**WHAT THE TASK ASKS:** Begin with the first line of the entries below. Copy each line exactly, stopping after the one that contains "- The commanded".

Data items
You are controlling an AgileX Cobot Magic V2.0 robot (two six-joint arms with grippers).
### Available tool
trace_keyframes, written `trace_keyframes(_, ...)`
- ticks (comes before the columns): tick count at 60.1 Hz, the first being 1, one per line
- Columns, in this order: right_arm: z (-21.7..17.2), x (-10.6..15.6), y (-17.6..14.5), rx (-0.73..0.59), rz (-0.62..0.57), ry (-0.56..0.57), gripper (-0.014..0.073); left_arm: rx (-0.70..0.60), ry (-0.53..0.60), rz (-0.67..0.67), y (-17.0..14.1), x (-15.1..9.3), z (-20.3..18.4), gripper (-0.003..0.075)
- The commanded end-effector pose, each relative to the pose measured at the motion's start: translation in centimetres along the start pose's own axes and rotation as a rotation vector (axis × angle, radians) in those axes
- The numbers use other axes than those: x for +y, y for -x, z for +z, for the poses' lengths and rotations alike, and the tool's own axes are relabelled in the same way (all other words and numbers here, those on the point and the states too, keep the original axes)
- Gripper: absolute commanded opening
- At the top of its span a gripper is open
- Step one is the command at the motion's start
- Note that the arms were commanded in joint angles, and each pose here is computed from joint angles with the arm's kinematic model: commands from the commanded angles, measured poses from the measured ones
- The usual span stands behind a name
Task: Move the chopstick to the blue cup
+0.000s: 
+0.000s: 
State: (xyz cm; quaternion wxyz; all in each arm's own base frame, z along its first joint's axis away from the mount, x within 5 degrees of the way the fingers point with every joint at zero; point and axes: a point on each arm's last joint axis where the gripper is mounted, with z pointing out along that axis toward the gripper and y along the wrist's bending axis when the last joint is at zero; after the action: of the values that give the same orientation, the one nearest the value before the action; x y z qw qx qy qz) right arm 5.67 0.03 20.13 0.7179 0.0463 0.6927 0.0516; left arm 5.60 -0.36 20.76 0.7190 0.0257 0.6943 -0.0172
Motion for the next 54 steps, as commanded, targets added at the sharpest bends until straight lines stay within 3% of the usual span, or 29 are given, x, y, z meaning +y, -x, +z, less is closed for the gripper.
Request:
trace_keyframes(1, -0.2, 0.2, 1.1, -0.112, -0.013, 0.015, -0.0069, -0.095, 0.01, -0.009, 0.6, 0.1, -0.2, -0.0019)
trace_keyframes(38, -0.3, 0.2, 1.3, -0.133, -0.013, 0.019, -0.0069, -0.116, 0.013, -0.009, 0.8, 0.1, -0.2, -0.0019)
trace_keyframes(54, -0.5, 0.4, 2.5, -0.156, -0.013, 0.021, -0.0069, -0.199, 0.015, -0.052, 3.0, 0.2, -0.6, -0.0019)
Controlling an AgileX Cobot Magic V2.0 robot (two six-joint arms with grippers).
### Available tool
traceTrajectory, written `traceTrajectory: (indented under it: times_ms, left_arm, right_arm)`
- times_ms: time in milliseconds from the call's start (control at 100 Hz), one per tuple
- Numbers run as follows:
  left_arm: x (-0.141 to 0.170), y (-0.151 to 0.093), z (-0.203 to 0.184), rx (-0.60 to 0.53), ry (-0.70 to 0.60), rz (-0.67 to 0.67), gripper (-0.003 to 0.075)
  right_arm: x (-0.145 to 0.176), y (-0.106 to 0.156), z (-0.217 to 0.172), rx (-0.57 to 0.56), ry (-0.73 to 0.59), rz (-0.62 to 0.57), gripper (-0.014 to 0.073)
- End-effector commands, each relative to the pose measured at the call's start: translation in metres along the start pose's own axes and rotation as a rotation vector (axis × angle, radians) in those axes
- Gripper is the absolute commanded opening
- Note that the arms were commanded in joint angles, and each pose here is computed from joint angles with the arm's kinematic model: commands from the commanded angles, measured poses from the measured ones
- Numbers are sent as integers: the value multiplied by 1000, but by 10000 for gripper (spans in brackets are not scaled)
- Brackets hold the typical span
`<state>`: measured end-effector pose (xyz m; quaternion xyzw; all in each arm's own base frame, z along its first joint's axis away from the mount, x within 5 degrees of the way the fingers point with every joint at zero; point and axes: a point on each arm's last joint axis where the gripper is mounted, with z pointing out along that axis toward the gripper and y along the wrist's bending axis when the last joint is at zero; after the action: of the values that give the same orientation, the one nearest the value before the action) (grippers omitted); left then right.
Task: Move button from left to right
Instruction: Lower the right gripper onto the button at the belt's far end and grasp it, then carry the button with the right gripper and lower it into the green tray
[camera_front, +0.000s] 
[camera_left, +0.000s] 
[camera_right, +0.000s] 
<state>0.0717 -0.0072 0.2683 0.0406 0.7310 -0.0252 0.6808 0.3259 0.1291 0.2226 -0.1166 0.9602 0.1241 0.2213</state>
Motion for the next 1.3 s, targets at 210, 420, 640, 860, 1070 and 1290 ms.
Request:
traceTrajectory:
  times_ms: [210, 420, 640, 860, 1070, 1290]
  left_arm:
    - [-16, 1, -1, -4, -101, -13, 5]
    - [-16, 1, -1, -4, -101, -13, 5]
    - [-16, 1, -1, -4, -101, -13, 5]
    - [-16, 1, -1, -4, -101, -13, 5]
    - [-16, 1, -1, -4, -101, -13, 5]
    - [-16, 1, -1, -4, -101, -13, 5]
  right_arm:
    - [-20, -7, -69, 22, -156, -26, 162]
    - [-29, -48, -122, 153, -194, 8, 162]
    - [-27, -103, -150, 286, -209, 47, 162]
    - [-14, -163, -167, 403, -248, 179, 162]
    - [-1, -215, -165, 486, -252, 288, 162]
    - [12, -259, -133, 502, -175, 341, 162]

**YOUR SOLUTION:**
You are controlling an AgileX Cobot Magic V2.0 robot (two six-joint arms with grippers).
### Available tool
trace_keyframes, written `trace_keyframes(_, ...)`
- ticks (comes before the columns): tick count at 60.1 Hz, the first being 1, one per line
- Columns, in this order: right_arm: z (-21.7..17.2), x (-10.6..15.6), y (-17.6..14.5), rx (-0.73..0.59), rz (-0.62..0.57), ry (-0.56..0.57), gripper (-0.014..0.073); left_arm: rx (-0.70..0.60), ry (-0.53..0.60), rz (-0.67..0.67), y (-17.0..14.1), x (-15.1..9.3), z (-20.3..18.4), gripper (-0.003..0.075)
- The commanded end-effector pose, each relative to the pose measured at the motion's start: translation in centimetres along the start pose's own axes and rotation as a rotation vector (axis × angle, radians) in those axes

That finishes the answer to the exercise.